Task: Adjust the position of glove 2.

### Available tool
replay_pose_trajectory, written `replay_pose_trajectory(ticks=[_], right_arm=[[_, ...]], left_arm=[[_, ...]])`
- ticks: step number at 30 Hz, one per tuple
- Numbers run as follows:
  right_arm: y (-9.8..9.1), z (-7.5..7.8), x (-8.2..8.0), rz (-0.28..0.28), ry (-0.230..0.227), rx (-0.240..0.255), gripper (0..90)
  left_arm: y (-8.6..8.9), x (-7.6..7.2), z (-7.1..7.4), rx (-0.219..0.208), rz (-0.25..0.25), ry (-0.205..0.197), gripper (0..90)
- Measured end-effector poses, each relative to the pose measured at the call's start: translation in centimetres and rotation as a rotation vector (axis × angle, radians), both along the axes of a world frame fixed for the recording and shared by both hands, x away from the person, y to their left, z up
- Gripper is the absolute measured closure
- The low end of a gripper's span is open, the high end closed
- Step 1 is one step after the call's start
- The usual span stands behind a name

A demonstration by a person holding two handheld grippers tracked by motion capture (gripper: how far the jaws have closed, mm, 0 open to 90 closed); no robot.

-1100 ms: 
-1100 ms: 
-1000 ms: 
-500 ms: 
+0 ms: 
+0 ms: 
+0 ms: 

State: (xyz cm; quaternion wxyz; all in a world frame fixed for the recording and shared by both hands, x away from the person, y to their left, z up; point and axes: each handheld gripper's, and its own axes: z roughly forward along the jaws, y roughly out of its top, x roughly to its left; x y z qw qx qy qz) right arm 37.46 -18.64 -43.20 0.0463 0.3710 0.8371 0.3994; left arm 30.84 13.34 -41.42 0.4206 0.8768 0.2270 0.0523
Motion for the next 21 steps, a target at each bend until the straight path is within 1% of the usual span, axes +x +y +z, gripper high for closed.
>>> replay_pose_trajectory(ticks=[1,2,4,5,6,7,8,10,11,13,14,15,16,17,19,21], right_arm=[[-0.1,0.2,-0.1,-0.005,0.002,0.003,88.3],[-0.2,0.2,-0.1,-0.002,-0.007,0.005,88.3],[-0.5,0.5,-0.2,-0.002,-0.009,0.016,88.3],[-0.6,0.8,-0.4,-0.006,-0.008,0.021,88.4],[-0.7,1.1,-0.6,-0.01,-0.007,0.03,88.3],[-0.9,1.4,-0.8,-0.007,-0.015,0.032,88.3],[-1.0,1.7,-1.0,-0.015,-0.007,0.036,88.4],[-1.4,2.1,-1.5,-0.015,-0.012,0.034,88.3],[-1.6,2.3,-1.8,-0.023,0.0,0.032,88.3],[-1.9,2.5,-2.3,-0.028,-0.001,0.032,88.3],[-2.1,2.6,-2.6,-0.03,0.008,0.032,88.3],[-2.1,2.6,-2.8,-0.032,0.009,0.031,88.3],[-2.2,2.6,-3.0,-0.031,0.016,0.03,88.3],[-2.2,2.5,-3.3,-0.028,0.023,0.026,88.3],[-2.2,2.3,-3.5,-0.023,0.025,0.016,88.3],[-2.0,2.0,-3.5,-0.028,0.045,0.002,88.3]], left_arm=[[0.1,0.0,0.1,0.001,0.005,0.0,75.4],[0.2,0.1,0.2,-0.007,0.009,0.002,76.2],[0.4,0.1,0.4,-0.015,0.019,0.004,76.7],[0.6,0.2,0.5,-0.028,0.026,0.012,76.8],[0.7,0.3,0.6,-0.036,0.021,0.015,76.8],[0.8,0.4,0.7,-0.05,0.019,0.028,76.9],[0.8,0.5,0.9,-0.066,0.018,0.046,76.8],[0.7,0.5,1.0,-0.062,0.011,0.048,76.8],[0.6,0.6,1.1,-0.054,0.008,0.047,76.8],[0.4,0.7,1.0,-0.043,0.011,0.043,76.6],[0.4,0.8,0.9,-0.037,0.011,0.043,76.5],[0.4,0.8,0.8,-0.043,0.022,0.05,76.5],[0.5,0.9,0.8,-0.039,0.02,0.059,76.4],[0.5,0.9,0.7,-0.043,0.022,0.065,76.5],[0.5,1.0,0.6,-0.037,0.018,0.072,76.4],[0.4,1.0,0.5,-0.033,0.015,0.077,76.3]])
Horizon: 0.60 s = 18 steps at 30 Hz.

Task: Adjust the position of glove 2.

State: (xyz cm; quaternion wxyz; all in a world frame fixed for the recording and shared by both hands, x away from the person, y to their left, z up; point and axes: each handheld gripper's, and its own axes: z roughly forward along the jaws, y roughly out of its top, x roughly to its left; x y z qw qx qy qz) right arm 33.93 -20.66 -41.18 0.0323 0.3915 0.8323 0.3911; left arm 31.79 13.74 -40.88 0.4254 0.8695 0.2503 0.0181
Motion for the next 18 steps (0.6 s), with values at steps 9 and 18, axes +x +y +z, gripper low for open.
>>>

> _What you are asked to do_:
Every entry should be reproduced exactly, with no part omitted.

> _Task solution_:
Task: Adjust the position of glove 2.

### Available tool
replay_pose_trajectory, written `replay_pose_trajectory(ticks=[_], right_arm=[[_, ...]], left_arm=[[_, ...]])`
- ticks: step number at 30 Hz, one per tuple
- Numbers run as follows:
  right_arm: y (-9.8..9.1), z (-7.5..7.8), x (-8.2..8.0), rz (-0.28..0.28), ry (-0.230..0.227), rx (-0.240..0.255), gripper (0..90)
  left_arm: y (-8.6..8.9), x (-7.6..7.2), z (-7.1..7.4), rx (-0.219..0.208), rz (-0.25..0.25), ry (-0.205..0.197), gripper (0..90)
- Measured end-effector poses, each relative to the pose measured at the call's start: translation in centimetres and rotation as a rotation vector (axis × angle, radians), both along the axes of a world frame fixed for the recording and shared by both hands, x away from the person, y to their left, z up
- Gripper is the absolute measured closure
- The low end of a gripper's span is open, the high end closed
- Step 1 is one step after the call's start
- The usual span stands behind a name

A demonstration by a person holding two handheld grippers tracked by motion capture (gripper: how far the jaws have closed, mm, 0 open to 90 closed); no robot.

-1100 ms: 
-1100 ms: 
-1000 ms: 
-500 ms: 
+0 ms: 
+0 ms: 
+0 ms: 

State: (xyz cm; quaternion wxyz; all in a world frame fixed for the recording and shared by both hands, x away from the person, y to their left, z up; point and axes: each handheld gripper's, and its own axes: z roughly forward along the jaws, y roughly out of its top, x roughly to its left; x y z qw qx qy qz) right arm 37.46 -18.64 -43.20 0.0463 0.3710 0.8371 0.3994; left arm 30.84 13.34 -41.42 0.4206 0.8768 0.2270 0.0523
Motion for the next 21 steps, a target at each bend until the straight path is within 1% of the usual span, axes +x +y +z, gripper high for closed.
>>> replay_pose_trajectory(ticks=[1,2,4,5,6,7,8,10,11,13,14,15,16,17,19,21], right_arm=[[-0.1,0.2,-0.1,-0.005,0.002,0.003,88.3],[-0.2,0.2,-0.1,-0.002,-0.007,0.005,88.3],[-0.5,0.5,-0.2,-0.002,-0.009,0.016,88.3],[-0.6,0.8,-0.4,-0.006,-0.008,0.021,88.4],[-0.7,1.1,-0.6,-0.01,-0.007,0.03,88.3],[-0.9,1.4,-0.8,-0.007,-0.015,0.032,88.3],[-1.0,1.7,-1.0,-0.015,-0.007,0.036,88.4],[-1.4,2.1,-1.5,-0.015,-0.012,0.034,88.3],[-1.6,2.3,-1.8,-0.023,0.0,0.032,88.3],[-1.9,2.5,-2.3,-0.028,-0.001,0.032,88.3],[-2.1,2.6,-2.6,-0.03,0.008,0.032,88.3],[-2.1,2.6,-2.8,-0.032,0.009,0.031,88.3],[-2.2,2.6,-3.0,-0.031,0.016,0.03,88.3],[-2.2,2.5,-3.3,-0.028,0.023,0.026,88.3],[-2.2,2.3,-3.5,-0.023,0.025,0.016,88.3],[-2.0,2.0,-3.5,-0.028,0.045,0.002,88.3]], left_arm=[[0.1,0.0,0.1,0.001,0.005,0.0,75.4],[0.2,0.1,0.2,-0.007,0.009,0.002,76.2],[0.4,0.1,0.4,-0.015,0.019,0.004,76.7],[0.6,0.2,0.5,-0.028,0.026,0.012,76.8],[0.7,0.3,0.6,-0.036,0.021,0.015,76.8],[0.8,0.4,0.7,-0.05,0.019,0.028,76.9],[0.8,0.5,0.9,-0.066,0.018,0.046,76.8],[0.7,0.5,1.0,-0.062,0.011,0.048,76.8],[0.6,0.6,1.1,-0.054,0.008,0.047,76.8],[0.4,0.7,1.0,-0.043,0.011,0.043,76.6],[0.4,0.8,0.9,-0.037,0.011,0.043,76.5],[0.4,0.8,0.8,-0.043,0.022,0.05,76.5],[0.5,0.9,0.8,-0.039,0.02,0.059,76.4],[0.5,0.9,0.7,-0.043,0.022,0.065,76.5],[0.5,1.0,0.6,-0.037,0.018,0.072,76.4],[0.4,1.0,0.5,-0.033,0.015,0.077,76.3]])
Horizon: 0.60 s = 18 steps at 30 Hz.

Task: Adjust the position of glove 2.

State: (xyz cm; quaternion wxyz; all in a world frame fixed for the recording and shared by both hands, x away from the person, y to their left, z up; point and axes: each handheld gripper's, and its own axes: z roughly forward along the jaws, y roughly out of its top, x roughly to its left; x y z qw qx qy qz) right arm 33.93 -20.66 -41.18 0.0323 0.3915 0.8323 0.3911; left arm 31.79 13.74 -40.88 0.4254 0.8695 0.2503 0.0181
Motion for the next 18 steps (0.6 s), with values at steps 9 and 18, axes +x +y +z, gripper low for open.
>>>

The exercise is complete as it stands.